Every line of the data below should be written out word for word.

<<<<

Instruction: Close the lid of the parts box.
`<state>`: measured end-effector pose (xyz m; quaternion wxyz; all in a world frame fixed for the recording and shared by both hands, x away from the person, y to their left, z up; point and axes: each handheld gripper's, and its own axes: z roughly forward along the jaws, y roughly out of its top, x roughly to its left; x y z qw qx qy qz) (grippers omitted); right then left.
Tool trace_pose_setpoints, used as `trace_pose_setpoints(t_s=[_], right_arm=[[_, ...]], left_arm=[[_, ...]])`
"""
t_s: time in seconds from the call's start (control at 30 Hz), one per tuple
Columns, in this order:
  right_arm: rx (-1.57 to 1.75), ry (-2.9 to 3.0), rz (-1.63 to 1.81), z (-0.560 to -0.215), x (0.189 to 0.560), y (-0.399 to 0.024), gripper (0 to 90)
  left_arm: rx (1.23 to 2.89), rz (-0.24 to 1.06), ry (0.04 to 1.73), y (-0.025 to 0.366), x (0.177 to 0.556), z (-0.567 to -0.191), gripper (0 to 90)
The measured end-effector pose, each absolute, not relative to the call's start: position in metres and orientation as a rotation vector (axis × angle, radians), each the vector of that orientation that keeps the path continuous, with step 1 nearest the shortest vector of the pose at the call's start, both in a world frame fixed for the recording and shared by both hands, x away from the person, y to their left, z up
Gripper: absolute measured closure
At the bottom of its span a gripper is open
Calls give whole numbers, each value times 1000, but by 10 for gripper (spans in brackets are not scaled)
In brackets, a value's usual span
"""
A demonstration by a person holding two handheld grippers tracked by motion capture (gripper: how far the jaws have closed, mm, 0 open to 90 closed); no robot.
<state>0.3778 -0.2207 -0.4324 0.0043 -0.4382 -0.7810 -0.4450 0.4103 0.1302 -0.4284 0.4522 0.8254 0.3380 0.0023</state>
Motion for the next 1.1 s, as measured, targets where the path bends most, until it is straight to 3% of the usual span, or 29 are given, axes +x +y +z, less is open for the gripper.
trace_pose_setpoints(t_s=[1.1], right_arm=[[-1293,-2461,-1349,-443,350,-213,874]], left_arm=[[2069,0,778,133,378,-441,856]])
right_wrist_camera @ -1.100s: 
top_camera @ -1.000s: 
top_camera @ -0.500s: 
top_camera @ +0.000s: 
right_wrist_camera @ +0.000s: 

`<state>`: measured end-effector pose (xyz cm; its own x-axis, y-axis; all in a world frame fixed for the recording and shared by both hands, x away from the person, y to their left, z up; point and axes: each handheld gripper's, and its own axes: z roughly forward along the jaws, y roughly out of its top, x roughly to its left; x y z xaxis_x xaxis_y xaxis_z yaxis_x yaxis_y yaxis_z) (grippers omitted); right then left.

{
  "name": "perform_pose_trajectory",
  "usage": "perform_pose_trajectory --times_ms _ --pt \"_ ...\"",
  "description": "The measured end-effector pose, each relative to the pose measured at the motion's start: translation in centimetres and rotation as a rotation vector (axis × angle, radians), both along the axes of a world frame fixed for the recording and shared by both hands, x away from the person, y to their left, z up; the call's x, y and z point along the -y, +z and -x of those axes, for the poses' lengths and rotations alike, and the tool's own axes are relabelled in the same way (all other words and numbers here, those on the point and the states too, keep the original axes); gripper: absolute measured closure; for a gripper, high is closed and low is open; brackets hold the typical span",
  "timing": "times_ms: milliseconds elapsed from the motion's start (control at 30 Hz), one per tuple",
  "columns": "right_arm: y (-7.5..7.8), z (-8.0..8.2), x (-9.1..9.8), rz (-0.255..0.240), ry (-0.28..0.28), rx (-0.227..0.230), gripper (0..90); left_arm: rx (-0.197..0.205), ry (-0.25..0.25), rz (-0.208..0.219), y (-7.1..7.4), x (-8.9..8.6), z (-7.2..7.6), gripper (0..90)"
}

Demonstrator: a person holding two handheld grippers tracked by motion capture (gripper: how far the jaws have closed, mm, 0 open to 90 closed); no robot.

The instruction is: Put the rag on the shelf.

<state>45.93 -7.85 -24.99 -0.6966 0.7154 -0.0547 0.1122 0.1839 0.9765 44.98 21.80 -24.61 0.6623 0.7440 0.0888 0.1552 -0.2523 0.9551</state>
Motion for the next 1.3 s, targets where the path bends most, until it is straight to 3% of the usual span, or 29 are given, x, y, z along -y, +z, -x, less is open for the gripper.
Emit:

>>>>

> [SOLUTION FOR THIS TASK]
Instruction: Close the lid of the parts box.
`<state>`: measured end-effector pose (xyz m; quaternion wxyz; all in a world frame fixed for the recording and shared by both hands, x away from the person, y to their left, z up; point and axes: each handheld gripper's, and its own axes: z roughly forward along the jaws, y roughly out of its top, x roughly to its left; x y z qw qx qy qz) (grippers omitted); right then left.
Tool trace_pose_setpoints, used as `trace_pose_setpoints(t_s=[_], right_arm=[[_, ...]], left_arm=[[_, ...]])`
"""
t_s: time in seconds from the call's start (control at 30 Hz), one per tuple
Columns, in this order:
  right_arm: rx (-1.57 to 1.75), ry (-2.9 to 3.0), rz (-1.63 to 1.81), z (-0.560 to -0.215), x (0.189 to 0.560), y (-0.399 to 0.024), gripper (0 to 90)
  left_arm: rx (1.23 to 2.89), rz (-0.24 to 1.06), ry (0.04 to 1.73), y (-0.025 to 0.366), x (0.177 to 0.556), z (-0.567 to -0.191), gripper (0 to 90)
The measured end-effector pose, each absolute, not relative to the call's start: position in metres and orientation as a rotation vector (axis × angle, radians), each the vector of that orientation that keeps the path continuous, with step 1 nearest the shortest vector of the pose at the call's start, both in a world frame fixed for the recording and shared by both hands, x away from the person, y to their left, z up
Gripper: absolute measured closure
At the bottom of its span a gripper is open
Calls give whole numbers, each value times 1000, but by 10 for gripper (spans in brackets are not scaled)
In brackets, a value's usual span
"""
A demonstration by a person holding two handheld grippers tracked by motion capture (gripper: how far the jaws have closed, mm, 0 open to 90 closed); no robot.
<state>0.3778 -0.2207 -0.4324 0.0043 -0.4382 -0.7810 -0.4450 0.4103 0.1302 -0.4284 0.4522 0.8254 0.3380 0.0023</state>
Motion for the next 1.1 s, as measured, targets where the path bends most, until it is straight to 3% of the usual span, or 29 are given, axes +x +y +z, less is open for the gripper.
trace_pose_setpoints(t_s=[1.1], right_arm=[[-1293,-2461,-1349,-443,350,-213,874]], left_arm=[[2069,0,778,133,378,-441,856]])
right_wrist_camera @ -1.100s: 
top_camera @ -1.000s: 
top_camera @ -0.500s: 
top_camera @ +0.000s: 
right_wrist_camera @ +0.000s: 

`<state>`: measured end-effector pose (xyz cm; its own x-axis, y-axis; all in a world frame fixed for the recording and shared by both hands, x away from the person, y to their left, z up; point and axes: each handheld gripper's, and its own axes: z roughly forward along the jaws, y roughly out of its top, x roughly to its left; x y z xaxis_x xaxis_y xaxis_z yaxis_x yaxis_y yaxis_z) (grippers omitted); right then left.

{
  "name": "perform_pose_trajectory",
  "usage": "perform_pose_trajectory --times_ms _ --pt \"_ ...\"",
  "description": "The measured end-effector pose, each relative to the pose measured at the motion's start: translation in centimetres and rotation as a rotation vector (axis × angle, radians), both along the axes of a world frame fixed for the recording and shared by both hands, x away from the person, y to their left, z up; the call's x, y and z point along the -y, +z and -x of those axes, for the poses' lengths and rotations alike, and the tool's own axes are relabelled in the same way (all other words and numbers here, those on the point and the states too, keep the original axes); gripper: absolute measured closure; for a gripper, high is closed and low is open; brackets hold the typical span",
  "timing": "times_ms: milliseconds elapsed from the motion's start (control at 30 Hz), one per tuple",
  "columns": "right_arm: y (-7.5..7.8), z (-8.0..8.2), x (-9.1..9.8), rz (-0.255..0.240), ry (-0.28..0.28), rx (-0.227..0.230), gripper (0..90); left_arm: rx (-0.197..0.205), ry (-0.25..0.25), rz (-0.208..0.219), y (-7.1..7.4), x (-8.9..8.6), z (-7.2..7.6), gripper (0..90)"
}

Demonstrator: a person holding two handheld grippers tracked by motion capture (gripper: how far the jaws have closed, mm, 0 open to 90 closed); no robot.

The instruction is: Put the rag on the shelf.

<state>45.93 -7.85 -24.99 -0.6966 0.7154 -0.0547 0.1122 0.1839 0.9765 44.98 21.80 -24.61 0.6623 0.7440 0.0888 0.1552 -0.2523 0.9551</state>
Motion for the next 1.3 s, targets where the path bends most, until it is straight to 3% of the usual span, or 29 are given, x, y, z along -y, +z, -x, less is open for the gripper.
Emit:

The answer to this exercise has been fully stated.